A vida profissional de Johnny é afetada por um problema familiar. Sua irmã, Viv (Gaby Hoffman (da série Transparent), precisa que ele cuide do filho dela, Jesse (o carismático britânico Woody Norman, que disputou o Bafta de ator coadjuvante), nove anos, enquanto viaja para resolver questões ligadas ao ex-marido e pai do garoto, Paul (Scoot McNairy, do seriado Halt and Catch Fire).
As reflexões de Viv sobre maternidade levam a uma aproximação com outro destaque da temporada, A Filha Perdida, de Maggie Gyllenhaal, e a relação entre Johnny e Jesse terá contratempos esperados nesse tipo de história.
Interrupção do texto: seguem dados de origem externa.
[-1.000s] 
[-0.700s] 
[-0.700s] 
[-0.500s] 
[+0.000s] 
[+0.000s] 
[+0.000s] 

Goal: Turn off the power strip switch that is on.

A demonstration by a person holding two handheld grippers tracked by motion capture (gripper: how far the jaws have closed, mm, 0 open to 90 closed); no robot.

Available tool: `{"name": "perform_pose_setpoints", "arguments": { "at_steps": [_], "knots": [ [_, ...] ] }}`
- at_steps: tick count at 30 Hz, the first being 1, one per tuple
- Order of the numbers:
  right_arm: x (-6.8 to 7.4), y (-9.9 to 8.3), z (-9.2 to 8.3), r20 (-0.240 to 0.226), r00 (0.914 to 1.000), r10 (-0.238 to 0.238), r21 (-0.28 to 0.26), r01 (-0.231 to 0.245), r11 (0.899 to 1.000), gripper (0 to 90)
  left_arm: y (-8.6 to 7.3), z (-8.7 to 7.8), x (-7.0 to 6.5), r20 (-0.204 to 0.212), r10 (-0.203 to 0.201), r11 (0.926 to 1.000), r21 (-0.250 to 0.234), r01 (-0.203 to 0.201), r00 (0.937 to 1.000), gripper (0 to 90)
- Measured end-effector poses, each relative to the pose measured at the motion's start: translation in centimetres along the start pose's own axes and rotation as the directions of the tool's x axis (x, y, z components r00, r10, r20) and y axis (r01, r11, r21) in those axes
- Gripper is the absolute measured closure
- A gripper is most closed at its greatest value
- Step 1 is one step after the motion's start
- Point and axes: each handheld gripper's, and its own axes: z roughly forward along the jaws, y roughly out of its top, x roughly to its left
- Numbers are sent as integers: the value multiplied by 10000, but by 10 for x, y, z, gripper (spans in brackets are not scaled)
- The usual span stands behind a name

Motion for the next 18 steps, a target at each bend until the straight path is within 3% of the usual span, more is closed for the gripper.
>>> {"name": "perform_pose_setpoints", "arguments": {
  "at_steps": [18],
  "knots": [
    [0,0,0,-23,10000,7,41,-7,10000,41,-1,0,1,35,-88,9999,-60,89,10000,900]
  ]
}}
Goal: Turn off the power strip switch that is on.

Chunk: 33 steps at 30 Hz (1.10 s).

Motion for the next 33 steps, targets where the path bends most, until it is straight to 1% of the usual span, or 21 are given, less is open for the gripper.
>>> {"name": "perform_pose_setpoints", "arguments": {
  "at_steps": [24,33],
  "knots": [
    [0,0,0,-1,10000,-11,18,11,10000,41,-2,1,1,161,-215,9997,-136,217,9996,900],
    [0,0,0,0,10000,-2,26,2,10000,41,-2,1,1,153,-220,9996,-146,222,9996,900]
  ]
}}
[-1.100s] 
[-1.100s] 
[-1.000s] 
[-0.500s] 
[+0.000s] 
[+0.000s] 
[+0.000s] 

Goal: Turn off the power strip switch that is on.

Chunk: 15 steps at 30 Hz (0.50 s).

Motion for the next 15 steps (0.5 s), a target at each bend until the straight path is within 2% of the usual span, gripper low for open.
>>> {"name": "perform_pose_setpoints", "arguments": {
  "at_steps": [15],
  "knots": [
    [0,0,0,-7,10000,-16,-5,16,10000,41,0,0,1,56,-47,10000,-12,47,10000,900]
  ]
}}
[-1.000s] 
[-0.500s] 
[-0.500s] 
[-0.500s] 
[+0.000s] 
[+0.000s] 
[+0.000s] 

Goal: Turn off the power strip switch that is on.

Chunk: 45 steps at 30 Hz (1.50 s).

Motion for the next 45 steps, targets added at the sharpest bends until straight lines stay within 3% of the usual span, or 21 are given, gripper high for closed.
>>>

Mas as afetuosas atuações de Phoenix, Norman e Hoffmann garantem cenas de emoção que nunca transbordam para o dramalhão, e o temperamento singular e oscilante do menino provoca momentos ora desconcertantes, ora engraçados. Como quando o tio, intrigado com uma brincadeira do sobrinho — que finge ser um órfão —, pergunta por que tudo tem de ser tão triste, estranho e excêntrico, por que ele não pode "fazer algo normal". Parece até uma ironia com Coringa.